§ **WHAT IS NEEDED**
From the records, return each line that has the word "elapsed" in it.

[Opening SUPPLIED MATERIAL section]

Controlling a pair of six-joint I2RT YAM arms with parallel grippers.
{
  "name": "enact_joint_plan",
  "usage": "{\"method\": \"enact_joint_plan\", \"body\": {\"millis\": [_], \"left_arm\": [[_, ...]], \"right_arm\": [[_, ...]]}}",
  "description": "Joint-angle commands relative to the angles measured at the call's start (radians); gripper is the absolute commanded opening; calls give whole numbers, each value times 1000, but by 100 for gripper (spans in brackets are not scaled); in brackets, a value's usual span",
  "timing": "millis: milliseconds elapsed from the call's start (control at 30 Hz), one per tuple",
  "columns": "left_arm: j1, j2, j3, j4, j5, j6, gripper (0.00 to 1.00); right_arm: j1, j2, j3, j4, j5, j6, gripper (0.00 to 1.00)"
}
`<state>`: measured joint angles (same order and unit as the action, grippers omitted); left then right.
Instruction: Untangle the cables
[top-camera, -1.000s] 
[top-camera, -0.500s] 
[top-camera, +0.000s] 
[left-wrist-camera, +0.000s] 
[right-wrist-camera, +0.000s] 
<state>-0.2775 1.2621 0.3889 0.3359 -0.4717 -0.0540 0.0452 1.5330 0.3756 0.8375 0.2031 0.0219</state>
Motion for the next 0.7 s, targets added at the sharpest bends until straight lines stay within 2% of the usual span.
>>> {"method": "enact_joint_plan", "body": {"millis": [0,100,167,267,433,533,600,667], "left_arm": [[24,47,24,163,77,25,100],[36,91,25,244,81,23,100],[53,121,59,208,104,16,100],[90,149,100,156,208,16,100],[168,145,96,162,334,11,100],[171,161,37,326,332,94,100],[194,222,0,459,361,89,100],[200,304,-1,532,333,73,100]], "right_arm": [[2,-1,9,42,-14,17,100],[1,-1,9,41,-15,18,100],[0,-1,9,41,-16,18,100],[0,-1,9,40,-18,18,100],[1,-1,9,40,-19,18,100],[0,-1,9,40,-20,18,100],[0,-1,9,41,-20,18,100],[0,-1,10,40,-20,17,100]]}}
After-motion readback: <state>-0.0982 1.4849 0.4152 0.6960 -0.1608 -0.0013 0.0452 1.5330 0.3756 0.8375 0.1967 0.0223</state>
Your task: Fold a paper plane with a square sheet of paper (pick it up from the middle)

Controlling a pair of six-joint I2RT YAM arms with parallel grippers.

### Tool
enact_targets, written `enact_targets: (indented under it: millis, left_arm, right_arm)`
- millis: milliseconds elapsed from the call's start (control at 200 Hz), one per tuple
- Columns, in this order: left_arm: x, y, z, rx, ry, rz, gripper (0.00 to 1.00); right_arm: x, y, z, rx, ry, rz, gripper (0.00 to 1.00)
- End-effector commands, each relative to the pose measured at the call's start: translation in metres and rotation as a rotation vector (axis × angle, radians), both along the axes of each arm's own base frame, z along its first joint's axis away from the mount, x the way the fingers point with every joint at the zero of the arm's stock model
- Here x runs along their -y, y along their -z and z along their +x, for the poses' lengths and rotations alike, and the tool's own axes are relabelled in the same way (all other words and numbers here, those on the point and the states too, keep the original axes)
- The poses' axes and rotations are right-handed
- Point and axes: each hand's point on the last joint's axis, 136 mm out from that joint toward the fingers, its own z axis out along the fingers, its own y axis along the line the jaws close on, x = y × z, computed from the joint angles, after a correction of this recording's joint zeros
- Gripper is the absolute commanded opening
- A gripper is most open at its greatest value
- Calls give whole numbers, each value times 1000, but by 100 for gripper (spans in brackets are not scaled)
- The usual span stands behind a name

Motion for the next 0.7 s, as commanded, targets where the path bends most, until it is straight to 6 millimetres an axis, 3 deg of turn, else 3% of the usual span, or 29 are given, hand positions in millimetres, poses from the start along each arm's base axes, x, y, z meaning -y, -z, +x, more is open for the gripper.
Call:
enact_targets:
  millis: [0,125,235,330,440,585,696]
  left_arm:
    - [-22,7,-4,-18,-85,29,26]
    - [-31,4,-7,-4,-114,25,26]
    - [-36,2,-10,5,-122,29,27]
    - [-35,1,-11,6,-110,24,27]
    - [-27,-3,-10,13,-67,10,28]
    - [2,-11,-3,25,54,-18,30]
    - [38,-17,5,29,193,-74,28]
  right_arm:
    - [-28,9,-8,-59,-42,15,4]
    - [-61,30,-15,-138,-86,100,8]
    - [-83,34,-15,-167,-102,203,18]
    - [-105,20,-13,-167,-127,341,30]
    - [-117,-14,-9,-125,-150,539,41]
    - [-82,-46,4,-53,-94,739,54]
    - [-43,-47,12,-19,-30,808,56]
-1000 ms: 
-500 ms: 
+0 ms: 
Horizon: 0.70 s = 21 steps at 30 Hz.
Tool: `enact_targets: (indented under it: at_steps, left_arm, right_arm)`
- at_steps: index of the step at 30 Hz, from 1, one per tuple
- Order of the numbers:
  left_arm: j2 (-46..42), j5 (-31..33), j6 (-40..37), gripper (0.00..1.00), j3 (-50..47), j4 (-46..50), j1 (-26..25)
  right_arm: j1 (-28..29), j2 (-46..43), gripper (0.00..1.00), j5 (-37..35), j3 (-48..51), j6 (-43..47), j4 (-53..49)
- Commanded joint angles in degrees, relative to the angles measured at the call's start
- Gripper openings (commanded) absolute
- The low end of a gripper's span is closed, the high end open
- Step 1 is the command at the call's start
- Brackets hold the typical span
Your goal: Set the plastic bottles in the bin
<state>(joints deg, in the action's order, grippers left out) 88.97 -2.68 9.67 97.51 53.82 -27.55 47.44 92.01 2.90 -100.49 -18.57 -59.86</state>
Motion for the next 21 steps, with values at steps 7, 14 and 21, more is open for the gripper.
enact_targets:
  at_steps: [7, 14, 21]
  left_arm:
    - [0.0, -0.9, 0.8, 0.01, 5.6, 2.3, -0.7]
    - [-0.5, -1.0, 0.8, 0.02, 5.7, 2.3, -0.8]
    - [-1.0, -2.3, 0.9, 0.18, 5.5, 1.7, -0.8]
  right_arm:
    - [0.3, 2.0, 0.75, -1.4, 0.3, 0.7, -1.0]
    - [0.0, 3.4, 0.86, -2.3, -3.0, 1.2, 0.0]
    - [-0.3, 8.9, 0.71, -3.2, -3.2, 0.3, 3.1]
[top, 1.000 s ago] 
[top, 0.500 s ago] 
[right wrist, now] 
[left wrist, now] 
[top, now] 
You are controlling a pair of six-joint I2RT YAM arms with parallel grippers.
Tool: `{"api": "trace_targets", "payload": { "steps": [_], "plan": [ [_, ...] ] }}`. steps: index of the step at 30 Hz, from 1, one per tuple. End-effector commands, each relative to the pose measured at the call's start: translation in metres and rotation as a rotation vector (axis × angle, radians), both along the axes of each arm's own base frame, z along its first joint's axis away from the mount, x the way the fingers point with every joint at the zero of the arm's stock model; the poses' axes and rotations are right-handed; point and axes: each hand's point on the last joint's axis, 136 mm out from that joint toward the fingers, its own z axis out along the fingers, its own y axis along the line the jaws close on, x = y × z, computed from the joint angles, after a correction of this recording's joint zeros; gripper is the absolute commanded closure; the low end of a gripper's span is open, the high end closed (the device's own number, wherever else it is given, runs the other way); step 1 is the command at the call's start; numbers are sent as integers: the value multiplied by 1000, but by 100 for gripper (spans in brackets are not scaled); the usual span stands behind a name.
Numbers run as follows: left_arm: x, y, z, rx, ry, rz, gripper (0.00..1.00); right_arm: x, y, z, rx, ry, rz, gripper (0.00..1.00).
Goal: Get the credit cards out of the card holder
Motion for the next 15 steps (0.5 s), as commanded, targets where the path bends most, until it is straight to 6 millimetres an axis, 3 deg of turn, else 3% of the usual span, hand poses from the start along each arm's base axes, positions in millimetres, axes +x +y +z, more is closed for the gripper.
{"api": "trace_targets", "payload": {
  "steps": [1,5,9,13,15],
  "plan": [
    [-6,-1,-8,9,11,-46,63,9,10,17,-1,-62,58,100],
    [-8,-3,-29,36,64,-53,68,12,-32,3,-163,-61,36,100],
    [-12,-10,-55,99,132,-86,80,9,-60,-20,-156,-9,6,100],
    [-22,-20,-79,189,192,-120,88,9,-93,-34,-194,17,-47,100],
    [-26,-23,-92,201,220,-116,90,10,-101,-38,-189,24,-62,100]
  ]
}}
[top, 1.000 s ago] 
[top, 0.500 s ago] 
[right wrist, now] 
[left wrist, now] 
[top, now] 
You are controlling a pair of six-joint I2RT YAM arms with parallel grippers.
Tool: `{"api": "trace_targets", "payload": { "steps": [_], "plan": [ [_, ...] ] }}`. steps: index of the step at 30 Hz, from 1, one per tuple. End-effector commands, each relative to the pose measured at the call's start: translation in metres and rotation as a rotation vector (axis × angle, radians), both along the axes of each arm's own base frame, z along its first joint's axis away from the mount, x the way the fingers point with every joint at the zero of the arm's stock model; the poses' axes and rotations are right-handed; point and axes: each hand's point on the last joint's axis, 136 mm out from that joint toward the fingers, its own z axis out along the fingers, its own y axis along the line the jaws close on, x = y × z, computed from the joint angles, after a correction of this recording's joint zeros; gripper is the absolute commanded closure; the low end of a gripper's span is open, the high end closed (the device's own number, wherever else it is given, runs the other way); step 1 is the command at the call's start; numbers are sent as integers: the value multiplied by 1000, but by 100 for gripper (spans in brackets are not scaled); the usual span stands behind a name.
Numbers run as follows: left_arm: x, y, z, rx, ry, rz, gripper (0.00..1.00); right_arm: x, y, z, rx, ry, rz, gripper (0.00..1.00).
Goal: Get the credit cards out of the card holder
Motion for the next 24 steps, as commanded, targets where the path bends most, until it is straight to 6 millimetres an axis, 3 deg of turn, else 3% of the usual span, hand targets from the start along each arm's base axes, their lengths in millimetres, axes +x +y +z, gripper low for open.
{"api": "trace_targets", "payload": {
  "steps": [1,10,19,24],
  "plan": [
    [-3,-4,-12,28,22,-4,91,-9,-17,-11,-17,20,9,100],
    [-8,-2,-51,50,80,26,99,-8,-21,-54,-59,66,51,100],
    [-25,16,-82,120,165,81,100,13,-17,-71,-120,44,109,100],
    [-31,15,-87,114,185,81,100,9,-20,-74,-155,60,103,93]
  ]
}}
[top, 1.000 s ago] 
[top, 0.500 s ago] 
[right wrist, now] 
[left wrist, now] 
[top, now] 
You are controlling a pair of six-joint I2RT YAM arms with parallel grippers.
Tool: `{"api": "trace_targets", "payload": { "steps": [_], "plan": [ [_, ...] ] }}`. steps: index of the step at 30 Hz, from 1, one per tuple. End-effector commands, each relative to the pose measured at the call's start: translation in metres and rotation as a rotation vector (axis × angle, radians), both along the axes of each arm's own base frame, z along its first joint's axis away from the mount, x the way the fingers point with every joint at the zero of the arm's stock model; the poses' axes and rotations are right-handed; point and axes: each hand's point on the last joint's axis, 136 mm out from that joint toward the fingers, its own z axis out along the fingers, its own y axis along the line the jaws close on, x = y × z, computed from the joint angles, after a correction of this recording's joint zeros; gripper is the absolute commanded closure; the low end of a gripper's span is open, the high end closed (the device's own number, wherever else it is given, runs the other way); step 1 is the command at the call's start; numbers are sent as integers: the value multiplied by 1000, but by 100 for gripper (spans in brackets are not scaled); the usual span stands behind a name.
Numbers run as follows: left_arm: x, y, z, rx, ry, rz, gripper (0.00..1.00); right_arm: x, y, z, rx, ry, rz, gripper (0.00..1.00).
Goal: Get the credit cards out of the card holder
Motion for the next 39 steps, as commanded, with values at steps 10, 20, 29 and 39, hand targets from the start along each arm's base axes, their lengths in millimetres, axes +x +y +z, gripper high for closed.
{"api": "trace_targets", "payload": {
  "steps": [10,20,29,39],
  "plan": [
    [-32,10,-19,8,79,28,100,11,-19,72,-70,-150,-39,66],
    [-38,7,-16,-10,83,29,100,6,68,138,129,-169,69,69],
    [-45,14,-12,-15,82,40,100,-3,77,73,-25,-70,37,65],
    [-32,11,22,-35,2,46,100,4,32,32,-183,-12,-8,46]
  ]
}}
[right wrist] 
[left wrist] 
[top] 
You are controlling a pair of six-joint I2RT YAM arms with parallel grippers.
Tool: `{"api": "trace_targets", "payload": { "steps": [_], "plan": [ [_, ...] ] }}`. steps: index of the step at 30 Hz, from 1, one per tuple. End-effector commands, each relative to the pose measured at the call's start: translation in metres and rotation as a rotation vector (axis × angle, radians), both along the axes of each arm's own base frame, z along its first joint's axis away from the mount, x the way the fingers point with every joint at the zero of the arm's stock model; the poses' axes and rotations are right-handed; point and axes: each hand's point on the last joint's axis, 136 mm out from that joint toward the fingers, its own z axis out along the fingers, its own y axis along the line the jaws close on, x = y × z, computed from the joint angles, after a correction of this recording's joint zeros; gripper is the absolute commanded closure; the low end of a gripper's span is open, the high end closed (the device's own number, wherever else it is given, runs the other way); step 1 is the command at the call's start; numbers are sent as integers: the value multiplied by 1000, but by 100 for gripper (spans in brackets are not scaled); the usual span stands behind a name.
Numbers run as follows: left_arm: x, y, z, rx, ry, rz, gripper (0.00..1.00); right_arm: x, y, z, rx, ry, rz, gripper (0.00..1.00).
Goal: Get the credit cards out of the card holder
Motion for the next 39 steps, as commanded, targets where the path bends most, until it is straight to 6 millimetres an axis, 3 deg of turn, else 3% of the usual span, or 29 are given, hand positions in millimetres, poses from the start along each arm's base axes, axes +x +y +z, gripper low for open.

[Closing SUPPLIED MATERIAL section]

§ **OUTPUT**
  "timing": "millis: milliseconds elapsed from the call's start (control at 30 Hz), one per tuple",
- millis: milliseconds elapsed from the call's start (control at 200 Hz), one per tuple

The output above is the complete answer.